| Work instructions |
Search the data for the word "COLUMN" and copy out every line that has it.

| Recorded data |
==============================

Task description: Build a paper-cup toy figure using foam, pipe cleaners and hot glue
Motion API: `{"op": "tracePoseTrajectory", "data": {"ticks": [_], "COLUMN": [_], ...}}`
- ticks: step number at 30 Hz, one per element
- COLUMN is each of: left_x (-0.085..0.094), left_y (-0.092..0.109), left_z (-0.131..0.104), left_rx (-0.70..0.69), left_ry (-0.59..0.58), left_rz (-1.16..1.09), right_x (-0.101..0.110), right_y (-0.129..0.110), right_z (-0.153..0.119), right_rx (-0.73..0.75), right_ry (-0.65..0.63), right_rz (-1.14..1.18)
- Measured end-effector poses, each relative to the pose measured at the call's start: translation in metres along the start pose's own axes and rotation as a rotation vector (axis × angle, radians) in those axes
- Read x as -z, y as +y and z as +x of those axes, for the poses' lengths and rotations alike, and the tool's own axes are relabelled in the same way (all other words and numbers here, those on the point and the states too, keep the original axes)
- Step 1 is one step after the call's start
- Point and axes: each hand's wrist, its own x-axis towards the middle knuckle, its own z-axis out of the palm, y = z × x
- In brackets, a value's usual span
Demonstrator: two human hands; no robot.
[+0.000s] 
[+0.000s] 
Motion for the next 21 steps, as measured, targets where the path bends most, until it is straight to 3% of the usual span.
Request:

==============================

| Response box |
Motion API: `{"op": "tracePoseTrajectory", "data": {"ticks": [_], "COLUMN": [_], ...}}`
- COLUMN is each of: left_x (-0.085..0.094), left_y (-0.092..0.109), left_z (-0.131..0.104), left_rx (-0.70..0.69), left_ry (-0.59..0.58), left_rz (-1.16..1.09), right_x (-0.101..0.110), right_y (-0.129..0.110), right_z (-0.153..0.119), right_rx (-0.73..0.75), right_ry (-0.65..0.63), right_rz (-1.14..1.18)

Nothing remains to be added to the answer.